Quantification of Gi alpha-proteins in the failing and nonfailing human myocardium.

作者信息

Böhm M, Gierschik P, Erdmann E

机构信息

Medizinische Klinik I der Universität München, FRG.

出版信息

Basic Res Cardiol. 1992;87 Suppl 1:37-50. doi: 10.1007/978-3-642-72474-9_3.

Abstract

Heterotrimeric Gi-proteins play an important role in the regulation of cardiac adenylate cyclase. Besides a downregulation of beta-adrenoceptors with an accompanying reduction of the positive inotropic effects of cAMP-dependent positive inotropic agents, an increase of pertussis toxin substrates (Gi alpha-proteins) has been observed. The increase of Gi alpha has been reported to be associated with a reduced adenylate cyclase activity in dilated cardiomyopathy from hearts with heart failure class NYHA IV. Since the quantification of Gi alpha-proteins with the pertussis toxin labeling method is hampered by a number of biological and technical factors, Gi alpha-proteins were quantified radioimmunologically using the iodinated C-terminus 125I-KENLKDCGLF as tracer, purified retinal transducin alpha as standard, and an antiserum (DS 4) raised against the same peptide. With this technique Gi alpha-proteins were increased by 118% in dilated cardiomyopathy and 48% in ischemic cardiomyopathy, although pertussis toxin substrates were only increased by 40% in dilated cardiomyopathy and no change was observed in ischemic cardiomyopathy.
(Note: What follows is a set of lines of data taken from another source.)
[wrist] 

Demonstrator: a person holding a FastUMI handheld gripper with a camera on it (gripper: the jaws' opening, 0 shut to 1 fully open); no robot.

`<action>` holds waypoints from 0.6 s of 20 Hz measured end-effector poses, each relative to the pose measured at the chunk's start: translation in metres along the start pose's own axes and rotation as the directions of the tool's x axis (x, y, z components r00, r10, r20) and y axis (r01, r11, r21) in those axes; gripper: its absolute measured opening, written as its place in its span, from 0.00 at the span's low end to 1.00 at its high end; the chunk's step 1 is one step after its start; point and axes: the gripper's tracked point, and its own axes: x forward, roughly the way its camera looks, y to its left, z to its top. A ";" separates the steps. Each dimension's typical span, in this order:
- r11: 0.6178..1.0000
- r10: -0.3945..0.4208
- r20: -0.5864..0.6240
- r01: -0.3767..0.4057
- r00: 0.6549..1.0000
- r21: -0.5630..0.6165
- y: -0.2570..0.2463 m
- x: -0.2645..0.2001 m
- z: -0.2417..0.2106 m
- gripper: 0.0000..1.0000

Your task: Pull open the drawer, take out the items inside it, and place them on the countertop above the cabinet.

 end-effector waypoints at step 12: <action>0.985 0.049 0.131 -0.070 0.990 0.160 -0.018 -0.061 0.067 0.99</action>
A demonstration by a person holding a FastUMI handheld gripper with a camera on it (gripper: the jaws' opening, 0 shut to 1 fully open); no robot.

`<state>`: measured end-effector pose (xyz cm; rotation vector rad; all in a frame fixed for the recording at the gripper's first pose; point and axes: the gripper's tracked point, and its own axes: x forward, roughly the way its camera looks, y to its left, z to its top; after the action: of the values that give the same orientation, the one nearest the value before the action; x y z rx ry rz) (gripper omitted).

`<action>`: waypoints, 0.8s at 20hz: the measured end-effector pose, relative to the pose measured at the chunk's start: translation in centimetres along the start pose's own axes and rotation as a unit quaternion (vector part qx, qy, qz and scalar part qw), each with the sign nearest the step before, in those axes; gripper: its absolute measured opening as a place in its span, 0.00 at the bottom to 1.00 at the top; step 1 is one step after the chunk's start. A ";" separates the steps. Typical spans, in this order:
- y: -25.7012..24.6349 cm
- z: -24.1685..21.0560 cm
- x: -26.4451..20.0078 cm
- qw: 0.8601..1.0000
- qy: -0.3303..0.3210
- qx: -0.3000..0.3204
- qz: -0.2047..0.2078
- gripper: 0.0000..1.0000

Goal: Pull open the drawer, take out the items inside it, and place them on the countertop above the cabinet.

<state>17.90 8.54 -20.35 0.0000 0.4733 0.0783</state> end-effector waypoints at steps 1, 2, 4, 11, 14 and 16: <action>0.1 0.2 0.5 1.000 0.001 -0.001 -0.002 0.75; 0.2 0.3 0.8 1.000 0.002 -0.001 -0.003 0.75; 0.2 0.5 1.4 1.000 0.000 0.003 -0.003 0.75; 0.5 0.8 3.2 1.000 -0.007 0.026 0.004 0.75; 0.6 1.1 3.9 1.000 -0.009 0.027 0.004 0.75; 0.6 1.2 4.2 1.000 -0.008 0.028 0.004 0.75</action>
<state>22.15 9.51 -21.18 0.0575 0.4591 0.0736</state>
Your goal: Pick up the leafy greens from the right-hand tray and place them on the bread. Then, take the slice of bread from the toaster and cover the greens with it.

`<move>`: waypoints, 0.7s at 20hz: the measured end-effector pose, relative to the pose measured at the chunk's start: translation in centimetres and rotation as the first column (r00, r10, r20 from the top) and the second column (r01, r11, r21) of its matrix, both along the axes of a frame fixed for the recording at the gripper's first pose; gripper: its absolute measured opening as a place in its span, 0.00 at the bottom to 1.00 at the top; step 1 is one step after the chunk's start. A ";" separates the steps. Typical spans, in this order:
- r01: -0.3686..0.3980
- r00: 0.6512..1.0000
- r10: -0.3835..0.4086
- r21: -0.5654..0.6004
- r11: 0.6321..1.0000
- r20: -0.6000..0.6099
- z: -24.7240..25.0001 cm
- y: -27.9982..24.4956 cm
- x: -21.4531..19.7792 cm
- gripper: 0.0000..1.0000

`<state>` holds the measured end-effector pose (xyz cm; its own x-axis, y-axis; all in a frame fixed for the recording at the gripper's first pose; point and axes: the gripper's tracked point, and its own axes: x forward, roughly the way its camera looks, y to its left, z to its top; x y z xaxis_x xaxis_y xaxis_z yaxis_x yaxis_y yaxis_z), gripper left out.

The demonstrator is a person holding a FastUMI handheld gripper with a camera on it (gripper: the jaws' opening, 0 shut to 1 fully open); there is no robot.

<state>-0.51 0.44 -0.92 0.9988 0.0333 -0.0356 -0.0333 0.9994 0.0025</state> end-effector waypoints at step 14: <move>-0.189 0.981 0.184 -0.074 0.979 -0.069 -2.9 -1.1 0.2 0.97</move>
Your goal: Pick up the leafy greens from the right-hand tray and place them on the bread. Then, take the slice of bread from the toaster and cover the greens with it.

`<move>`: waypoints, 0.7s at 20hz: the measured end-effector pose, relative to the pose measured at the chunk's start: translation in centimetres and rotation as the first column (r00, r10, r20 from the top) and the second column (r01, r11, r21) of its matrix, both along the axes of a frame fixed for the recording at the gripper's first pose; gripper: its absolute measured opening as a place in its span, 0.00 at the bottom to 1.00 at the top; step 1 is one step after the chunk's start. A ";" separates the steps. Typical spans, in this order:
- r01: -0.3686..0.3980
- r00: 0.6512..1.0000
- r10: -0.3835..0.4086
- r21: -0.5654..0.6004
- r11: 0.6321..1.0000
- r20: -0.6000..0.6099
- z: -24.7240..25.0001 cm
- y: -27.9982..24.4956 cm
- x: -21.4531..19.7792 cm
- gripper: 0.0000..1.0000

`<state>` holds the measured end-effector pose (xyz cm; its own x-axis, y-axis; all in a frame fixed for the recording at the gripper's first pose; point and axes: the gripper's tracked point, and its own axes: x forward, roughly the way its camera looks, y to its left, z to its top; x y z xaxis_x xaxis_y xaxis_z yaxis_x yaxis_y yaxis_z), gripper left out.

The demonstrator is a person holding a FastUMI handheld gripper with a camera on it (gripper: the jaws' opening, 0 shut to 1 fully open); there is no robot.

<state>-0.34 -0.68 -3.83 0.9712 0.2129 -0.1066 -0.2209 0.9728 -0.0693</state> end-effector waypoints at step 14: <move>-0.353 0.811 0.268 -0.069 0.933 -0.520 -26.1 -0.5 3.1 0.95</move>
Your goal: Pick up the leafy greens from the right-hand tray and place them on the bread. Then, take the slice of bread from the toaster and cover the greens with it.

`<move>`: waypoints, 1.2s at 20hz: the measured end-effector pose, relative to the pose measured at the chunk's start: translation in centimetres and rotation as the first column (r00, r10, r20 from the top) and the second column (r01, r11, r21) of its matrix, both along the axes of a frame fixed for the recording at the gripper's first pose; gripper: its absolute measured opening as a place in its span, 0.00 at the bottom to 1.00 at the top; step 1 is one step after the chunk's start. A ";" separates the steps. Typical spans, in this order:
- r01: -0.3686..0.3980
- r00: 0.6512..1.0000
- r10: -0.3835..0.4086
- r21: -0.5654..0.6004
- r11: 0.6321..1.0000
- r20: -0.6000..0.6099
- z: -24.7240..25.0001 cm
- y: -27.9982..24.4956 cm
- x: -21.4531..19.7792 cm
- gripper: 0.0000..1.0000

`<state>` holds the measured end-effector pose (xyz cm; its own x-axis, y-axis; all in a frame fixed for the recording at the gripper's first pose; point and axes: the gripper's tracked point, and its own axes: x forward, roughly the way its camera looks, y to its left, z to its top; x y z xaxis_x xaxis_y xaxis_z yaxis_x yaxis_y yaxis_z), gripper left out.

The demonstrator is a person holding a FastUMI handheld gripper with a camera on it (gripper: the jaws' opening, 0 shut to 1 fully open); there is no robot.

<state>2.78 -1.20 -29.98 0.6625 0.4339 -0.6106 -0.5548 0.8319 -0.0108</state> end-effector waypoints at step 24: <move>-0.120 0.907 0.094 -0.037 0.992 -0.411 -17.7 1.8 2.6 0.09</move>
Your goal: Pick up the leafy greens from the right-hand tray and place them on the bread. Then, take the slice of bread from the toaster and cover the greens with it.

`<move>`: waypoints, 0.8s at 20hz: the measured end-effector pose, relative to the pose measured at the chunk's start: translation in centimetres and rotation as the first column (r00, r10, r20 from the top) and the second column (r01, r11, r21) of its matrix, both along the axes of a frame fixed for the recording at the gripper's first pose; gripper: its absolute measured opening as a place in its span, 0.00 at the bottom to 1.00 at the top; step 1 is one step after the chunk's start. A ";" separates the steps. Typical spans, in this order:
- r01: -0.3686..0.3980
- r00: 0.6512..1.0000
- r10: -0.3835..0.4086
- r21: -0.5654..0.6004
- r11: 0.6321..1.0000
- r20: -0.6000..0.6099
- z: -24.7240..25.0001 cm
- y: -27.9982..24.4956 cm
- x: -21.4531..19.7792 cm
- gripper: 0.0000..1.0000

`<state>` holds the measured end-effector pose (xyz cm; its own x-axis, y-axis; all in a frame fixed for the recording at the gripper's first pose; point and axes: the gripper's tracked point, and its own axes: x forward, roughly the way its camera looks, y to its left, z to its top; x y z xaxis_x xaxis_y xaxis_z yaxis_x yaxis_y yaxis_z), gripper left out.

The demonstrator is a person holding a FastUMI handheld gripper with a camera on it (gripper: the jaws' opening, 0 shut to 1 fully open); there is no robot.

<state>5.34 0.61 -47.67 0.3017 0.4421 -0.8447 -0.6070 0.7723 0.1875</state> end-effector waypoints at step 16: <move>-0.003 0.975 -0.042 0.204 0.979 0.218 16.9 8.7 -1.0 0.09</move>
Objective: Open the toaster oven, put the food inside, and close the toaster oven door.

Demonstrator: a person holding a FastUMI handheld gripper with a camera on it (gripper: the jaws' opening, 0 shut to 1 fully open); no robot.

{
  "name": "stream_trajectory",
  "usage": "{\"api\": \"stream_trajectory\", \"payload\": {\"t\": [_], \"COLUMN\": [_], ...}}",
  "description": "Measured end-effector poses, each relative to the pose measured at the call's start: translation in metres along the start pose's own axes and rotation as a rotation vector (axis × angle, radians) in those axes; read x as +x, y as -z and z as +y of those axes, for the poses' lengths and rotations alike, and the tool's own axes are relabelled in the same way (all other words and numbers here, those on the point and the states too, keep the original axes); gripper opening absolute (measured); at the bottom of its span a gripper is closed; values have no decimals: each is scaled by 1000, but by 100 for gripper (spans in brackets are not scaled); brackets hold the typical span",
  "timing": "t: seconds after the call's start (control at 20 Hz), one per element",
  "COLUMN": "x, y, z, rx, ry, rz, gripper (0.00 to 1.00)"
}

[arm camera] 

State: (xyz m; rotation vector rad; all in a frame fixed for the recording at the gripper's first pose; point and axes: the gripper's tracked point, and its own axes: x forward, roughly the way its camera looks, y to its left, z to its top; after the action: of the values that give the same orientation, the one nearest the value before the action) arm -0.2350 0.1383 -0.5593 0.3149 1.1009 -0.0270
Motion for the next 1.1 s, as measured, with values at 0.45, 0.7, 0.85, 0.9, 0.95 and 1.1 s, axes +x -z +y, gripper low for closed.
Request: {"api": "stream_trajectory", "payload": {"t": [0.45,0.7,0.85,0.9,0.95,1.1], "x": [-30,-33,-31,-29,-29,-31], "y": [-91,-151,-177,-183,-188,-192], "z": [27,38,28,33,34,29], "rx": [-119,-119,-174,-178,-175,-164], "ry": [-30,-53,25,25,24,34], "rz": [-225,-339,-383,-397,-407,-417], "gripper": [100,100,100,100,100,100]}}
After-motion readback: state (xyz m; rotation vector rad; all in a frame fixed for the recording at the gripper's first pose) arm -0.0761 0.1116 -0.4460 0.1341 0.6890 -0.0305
In cardiomyopathic tissue, an inverse relationship was observed between the increase of Gi alpha and the positive inotropic effects of isoprenaline or milrinone. These data provide evidence for a functional role of Gi alpha in the reduced positive inotropic effects of cAMP-dependent positive inotropic agents. In addition, results obtained with pertussis toxin labeling for quantification of Gi alpha-proteins do not necessarily reflect the expression of Gi alpha-proteins in the human myocardium.

摘要

异三聚体Gi蛋白在心脏腺苷酸环化酶的调节中起重要作用。除了β-肾上腺素能受体下调并伴随cAMP依赖性正性肌力药物的正性肌力作用减弱外,还观察到百日咳毒素底物(Giα蛋白)增加。据报道,在纽约心脏协会(NYHA)心功能IV级心力衰竭患者的扩张型心肌病中,Giα增加与腺苷酸环化酶活性降低有关。由于用百日咳毒素标记法对Giα蛋白进行定量受到许多生物学和技术因素的阻碍,因此采用碘化C末端125I-KENLKDCGLF作为示踪剂、纯化的视网膜转导蛋白α作为标准品以及针对同一肽段产生的抗血清(DS 4),通过放射免疫法对Giα蛋白进行定量。用这种技术,在扩张型心肌病中Giα蛋白增加了118%,在缺血性心肌病中增加了48%,尽管在扩张型心肌病中百日咳毒素底物仅增加了40%,而在缺血性心肌病中未观察到变化。在心肌病组织中,观察到Giα增加与异丙肾上腺素或米力农的正性肌力作用呈负相关。这些数据为Giα在cAMP依赖性正性肌力药物正性肌力作用减弱中的功能作用提供了证据。此外,用百日咳毒素标记法对Giα蛋白进行定量所得到的结果不一定反映人心肌中Giα蛋白 的表达情况。